COLLECTED DATA Block Start

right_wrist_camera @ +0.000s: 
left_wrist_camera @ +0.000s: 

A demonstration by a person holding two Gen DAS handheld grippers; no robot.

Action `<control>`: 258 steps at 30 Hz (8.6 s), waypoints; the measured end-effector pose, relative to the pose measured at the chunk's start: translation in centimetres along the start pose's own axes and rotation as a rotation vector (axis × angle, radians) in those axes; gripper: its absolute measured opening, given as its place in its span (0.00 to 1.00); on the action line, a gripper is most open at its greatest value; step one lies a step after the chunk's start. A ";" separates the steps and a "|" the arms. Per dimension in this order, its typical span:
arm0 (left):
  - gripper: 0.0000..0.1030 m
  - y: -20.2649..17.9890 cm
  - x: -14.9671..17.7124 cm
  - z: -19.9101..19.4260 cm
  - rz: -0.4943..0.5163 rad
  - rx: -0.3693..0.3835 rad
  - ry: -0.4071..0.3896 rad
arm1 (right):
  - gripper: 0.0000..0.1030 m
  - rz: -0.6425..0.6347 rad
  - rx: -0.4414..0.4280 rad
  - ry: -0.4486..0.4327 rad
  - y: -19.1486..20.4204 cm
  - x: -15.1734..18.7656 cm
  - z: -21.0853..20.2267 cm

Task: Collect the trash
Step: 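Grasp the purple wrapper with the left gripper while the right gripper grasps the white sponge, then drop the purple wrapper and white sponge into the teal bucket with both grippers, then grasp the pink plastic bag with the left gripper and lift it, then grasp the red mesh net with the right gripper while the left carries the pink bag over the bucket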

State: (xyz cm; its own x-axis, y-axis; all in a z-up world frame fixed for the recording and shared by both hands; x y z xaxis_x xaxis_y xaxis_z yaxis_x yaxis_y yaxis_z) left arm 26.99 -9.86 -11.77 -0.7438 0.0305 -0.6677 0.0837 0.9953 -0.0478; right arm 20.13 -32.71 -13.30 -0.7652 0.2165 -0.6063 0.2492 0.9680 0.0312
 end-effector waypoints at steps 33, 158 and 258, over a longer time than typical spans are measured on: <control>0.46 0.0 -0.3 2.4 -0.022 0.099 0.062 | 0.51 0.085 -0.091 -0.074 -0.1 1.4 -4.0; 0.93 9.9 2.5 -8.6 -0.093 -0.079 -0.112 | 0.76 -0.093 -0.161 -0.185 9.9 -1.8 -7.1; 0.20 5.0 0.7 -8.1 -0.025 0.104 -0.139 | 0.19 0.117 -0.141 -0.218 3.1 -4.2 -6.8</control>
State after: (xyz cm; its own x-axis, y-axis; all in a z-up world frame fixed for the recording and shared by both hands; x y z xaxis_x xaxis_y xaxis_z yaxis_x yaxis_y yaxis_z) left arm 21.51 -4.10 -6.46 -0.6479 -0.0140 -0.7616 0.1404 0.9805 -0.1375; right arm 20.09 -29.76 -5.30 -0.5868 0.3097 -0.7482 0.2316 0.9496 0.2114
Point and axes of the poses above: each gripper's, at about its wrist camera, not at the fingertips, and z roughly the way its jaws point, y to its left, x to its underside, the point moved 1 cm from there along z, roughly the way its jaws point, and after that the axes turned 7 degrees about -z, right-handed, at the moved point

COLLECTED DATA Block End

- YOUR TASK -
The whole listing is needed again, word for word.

- RESULT OF THIS TASK -
right_wrist_camera @ +0.000s: 
left_wrist_camera @ +0.000s: 

A demonstration by a person holding two Gen DAS handheld grippers; no robot.

Action `<control>`: 258 steps at 30 Hz (8.6 s), waypoints; the measured end-effector pose, relative to the pose measured at the chunk's start: translation in centimetres along the start pose's own axes and rotation as a rotation vector (axis × angle, radians) in those axes; gripper: its absolute measured opening, given as its place in its span (0.00 to 1.00); on the action line, a gripper is most open at its greatest value; step one lies a step after the chunk's start. A ";" separates the steps and a "|" the arms. Per dimension in this order, its typical span:
arm0 (left):
  - gripper: 0.0000..0.1030 m
  - y: -20.2649..17.9890 cm
  - x: -14.9671..17.7124 cm
  - z: -19.9101..19.4260 cm
  - rz: -0.4943..0.5163 rad
  - rx: -0.3693..0.3835 rad
  - ry: -0.4071..0.3896 rad
arm1 (right):
  - gripper: 0.0000..0.1030 m
  - rz: -0.6425..0.6347 rad
  - rx: -0.4414..0.4280 rad
  - ry: -0.4486..0.4327 rad
  - y: -19.1486..20.4204 cm
  - x: -15.1734..18.7656 cm
  - z: -21.0853..20.2267 cm

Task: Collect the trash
Step: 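Grasp the purple wrapper with the left gripper while the right gripper grasps the white sponge, then drop the purple wrapper and white sponge into the teal bucket with both grippers, then grasp the pink plastic bag with the left gripper and lift it, then grasp the red mesh net with the right gripper while the left carries the pink bag over the bucket
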
State: (xyz cm; its own x-axis, y-axis; all in a z-up world frame fixed for the recording and shared by both hands; x y z xaxis_x xaxis_y xaxis_z yaxis_x yaxis_y yaxis_z) left arm 26.99 -9.86 -11.77 -0.7438 0.0305 -0.6677 0.0837 0.9953 -0.0478; right arm 20.13 -32.71 -13.30 -0.7652 0.2165 -0.6063 0.2492 0.9680 0.0312
 end-effector waypoints at steps 33, 158 and 258, over a longer time than typical spans are measured on: <control>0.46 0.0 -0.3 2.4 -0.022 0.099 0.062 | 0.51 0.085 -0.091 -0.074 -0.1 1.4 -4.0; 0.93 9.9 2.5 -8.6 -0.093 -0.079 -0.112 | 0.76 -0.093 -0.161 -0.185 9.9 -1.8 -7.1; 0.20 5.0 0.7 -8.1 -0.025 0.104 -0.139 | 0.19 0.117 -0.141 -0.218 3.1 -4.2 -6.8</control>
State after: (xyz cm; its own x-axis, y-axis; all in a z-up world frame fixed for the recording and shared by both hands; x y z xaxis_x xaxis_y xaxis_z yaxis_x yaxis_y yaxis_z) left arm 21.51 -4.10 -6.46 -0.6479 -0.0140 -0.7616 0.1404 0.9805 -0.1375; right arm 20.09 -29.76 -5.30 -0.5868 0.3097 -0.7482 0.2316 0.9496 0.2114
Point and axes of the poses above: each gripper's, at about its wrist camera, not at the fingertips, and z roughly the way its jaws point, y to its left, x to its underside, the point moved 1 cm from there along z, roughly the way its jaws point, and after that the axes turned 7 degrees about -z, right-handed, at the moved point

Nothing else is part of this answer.